Growing up in Pakistan, I watched women stay in unhappy marriages for the sake of their families. And then, there were also those that dealt with “the other woman”. But what do you do when the problem in your marriage is not another woman but another man? Does the sense of betrayal intensify or lessen when you come to the realization that your husband likes men and not women? Is the sense of loss not as intense and heartbreaking as it would have been had he left you for another perky, younger girl? Here’s Iman’s story on how she found out her husband was not a heterosexual man.
“I am a 28 year old girl – one of 3 siblings. I grew up in a loving family and my parents had always been my biggest support system. And then came the time when my parents decided it was time for me to “settle down” and start my own family. They got me married to a man who seemed fairly decent – was very loving from the first day and I thought I had been lucky by accident. All of that changed before I knew it.
It was only after the 1st month that I realised I had skipped my period and upon testing it, I confirmed my fears that I was, in fact, pregnant. Oh, all the mocking I received from my friends for being “that girl” that would now have a child before her first anniversary, haha. I had not planned for this child or for starting a family but it had happened and my husband and I decided to keep it.
It was only after that that I started to notice that my husband instantly became withdrawn. I initially chalked it up to the fears of becoming a father so soon and for having to shoulder such a big responsibility with no prior planning or notice. But, the baby comes with a 9 month notice, which to me, was plenty time for my husband to get his finances in order for the newest addition to the family. But unfortunately, this wasn’t it.
He was no longer interested in sex. I had started putting on a lot of baby weight and started becoming insecure with my own growing body. I figured he doesn’t want to be intimate with me because I’m no longer attractive for him. And this was only a few months into the marriage, that I noticed he would maintain a safe distance for me. For a “naye naweli dulhan” this is probably the most difficult thing to endure, and probably more so because the initial few months of intimacy help build the foundation of the relationship.

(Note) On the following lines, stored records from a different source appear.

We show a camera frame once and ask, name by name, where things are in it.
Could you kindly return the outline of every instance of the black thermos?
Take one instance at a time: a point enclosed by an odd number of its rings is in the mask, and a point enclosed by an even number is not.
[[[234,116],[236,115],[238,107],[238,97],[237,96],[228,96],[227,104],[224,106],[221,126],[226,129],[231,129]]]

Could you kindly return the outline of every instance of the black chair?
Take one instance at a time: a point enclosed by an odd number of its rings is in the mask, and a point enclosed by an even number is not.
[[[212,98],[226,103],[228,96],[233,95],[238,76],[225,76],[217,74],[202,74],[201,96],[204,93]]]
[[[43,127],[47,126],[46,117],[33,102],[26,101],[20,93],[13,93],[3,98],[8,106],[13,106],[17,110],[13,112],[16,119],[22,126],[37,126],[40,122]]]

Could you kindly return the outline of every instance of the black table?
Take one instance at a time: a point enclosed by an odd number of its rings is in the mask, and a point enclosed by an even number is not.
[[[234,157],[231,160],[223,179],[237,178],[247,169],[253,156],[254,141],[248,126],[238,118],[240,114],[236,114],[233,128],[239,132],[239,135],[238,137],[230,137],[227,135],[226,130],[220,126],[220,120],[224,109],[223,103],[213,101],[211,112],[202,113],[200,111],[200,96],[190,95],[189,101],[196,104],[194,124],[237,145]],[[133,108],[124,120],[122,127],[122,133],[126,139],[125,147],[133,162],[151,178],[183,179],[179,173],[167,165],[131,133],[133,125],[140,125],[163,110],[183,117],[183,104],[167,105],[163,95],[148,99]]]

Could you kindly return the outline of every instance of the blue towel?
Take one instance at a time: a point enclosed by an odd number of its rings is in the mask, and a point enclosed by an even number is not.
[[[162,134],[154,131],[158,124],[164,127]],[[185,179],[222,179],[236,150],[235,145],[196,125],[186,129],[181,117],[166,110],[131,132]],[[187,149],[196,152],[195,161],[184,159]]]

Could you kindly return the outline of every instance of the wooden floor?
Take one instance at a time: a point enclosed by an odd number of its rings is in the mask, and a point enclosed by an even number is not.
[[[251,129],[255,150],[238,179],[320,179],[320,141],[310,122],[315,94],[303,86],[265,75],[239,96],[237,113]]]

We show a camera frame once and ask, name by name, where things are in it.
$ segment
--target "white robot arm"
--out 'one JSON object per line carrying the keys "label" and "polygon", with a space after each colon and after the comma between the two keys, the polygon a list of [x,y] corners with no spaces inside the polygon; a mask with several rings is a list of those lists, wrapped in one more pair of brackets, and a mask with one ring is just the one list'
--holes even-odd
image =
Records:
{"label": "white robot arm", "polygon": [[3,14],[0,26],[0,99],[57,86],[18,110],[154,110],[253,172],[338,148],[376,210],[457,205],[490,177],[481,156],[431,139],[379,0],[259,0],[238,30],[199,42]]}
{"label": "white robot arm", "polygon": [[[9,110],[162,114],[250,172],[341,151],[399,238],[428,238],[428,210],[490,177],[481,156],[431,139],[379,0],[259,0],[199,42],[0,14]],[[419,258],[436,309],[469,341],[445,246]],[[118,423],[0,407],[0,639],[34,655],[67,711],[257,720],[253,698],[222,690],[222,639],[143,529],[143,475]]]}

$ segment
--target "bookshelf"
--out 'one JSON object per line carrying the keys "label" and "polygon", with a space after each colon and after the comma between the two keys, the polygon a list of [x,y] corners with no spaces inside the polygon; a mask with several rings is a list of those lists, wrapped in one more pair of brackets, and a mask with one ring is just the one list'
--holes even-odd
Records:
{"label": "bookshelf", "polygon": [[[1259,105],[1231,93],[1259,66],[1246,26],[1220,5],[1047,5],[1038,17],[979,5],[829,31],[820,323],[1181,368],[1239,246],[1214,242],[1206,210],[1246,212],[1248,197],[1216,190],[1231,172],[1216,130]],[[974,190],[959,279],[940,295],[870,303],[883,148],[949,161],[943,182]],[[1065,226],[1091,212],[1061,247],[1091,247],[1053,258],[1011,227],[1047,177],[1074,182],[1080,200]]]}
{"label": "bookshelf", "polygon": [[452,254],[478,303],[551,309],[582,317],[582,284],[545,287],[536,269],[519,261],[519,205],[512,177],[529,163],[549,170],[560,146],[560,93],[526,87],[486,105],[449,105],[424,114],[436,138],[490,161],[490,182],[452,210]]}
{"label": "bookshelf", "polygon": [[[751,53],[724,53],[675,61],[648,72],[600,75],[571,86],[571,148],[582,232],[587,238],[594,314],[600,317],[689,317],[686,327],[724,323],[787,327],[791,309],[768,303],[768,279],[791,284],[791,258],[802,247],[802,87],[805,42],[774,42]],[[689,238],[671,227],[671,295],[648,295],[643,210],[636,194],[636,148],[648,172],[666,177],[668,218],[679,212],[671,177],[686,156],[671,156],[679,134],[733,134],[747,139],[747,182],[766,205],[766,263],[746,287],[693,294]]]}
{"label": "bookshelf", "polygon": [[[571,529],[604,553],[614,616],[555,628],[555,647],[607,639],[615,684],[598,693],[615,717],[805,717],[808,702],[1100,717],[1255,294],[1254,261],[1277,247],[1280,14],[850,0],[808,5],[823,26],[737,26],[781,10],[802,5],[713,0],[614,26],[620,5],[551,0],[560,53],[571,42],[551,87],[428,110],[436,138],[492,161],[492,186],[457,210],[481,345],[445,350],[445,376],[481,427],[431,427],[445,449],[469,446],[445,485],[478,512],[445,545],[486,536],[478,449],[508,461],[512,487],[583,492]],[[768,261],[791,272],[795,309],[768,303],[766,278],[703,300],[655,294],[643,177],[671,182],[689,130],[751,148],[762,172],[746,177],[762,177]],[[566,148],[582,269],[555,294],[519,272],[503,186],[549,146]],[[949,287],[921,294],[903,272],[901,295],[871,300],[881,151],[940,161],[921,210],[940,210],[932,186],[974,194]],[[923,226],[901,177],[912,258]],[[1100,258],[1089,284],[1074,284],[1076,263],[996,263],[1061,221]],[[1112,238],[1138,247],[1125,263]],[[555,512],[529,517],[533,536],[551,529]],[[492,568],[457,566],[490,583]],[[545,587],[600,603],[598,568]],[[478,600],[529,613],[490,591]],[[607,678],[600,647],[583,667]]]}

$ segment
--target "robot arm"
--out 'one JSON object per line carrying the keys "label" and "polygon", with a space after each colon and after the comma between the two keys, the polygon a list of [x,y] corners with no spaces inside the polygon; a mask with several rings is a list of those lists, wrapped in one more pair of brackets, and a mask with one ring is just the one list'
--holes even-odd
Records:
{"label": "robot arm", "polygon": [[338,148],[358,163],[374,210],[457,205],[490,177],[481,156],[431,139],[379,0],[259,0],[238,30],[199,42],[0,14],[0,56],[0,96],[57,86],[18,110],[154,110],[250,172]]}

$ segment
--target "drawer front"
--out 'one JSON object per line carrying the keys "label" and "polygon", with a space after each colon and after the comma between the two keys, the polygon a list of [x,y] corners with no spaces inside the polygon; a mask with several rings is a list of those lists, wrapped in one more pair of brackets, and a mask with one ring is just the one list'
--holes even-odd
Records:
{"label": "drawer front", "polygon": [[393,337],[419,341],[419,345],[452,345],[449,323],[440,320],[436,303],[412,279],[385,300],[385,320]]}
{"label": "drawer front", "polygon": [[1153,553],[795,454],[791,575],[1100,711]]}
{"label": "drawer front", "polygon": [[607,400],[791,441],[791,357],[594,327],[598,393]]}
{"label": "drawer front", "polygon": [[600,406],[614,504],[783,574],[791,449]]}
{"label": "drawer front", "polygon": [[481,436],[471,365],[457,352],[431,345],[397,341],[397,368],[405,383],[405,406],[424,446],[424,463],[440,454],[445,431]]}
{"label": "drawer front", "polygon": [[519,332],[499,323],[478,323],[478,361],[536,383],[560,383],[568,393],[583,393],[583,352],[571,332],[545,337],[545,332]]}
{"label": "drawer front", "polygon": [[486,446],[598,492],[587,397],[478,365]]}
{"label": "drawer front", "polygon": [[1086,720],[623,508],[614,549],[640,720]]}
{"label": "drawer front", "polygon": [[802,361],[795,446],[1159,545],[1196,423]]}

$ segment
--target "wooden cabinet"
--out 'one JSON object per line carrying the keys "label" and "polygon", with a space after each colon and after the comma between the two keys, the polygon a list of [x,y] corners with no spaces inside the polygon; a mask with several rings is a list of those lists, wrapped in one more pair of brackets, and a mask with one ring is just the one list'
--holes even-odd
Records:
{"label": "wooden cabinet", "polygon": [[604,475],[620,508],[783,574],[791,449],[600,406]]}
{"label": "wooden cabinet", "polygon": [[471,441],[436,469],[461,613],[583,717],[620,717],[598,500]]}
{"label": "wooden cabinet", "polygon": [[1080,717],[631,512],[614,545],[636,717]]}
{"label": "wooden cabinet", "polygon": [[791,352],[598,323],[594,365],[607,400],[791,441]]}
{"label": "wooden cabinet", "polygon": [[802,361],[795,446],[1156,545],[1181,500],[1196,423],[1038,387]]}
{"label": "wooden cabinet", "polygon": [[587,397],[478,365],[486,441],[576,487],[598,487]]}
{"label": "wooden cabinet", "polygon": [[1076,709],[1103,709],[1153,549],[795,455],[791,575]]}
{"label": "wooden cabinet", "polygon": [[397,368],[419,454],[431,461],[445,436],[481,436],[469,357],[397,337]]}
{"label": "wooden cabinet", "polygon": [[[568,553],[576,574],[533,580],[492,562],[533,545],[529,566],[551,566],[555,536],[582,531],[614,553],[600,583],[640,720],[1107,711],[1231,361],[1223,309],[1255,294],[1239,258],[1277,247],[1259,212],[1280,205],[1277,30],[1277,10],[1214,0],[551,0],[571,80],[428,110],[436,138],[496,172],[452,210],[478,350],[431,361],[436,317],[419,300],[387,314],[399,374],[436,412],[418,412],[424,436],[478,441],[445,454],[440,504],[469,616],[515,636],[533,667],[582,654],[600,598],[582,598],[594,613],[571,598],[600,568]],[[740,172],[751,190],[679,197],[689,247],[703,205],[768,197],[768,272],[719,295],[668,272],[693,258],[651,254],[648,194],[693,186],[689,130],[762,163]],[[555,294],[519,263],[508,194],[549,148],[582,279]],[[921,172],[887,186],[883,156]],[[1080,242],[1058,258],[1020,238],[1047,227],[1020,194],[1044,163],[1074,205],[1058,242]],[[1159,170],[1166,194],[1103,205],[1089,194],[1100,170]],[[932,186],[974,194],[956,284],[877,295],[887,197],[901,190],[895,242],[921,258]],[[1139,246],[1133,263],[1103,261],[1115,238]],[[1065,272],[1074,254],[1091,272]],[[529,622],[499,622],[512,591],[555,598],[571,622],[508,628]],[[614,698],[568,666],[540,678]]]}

I then started getting the feeling that maybe, since this was an arranged marriage, he was probably interested in another woman and maybe, his parents didn’t let him marry her, something that happens more often in our country than not. And so, I started snooping for evidence. First came his laptop – I went through folder after folder, and couldn’t find anything. And then, I found a folder titled “PRIVATE” and I thought – I had struck gold. But what I found, I could not believe my eyes. It was full of porn – which for me, a Pakistani Muslim girl, was a shock in itself. And when I read the titled of each video, it was all about men pleasuring men. I felt the ground beneath my feet shift. And then, I sat in disbelief with graphic content on the laptop playing on repeat. And then I knew, I had to find out more and the only way I could, was through his phone.
The next morning, when he hopped into the shower, I took his phone in my hands and went straight to his messages and a message popped up. It said “I have dealt with the fact that you married someone. And I have been plenty patient but you have not visited me in days. Come over tonight, baby?”. The number had been saved under “Private” again. My first thought was “Is he having an affair? Is he cheating on me with another woman? I wish it had been that – because I mustered up enough courage to call on that number from my own phone. And when I did, a husky sounding man picked up.
So many thoughts began rushing through my head. I did not know how to come to terms with the fact that my husband had a….boyfriend. Was my husband gay? Did I not please him enough for him to want to turn to men? Where did I go wrong? I knew then that I had to confront my husband. But how? As soon as he stepped out of the shower, I asked him if he loved me. And he said of course he did. And that’s when I opened up the private folder on his laptop and showed him. I could see him turning pale. I could see his hand trembling. And in that split second, I knew it. It was all true. He was, in fact, gay.
The only question I had to ask was – Did he know he was gay before we got married? Did he intentionally bring me, an unsuspecting woman, into a marriage where my husband could not love me? Did he leave me with a child so that the world would not wonder about his sexuality? The truth is – he had known since the age of 10 – since the day he had a crush on his best friend. He genuinely thought that a loving woman and a wife would change his sexuality. He thought “shaadi ker lo, sub theek ho jaye ga”. I filed for divorce the next morning. I now sit here, with a 2 month old suckling baby, watching my ex husband have the time of his life with his lover in Bali.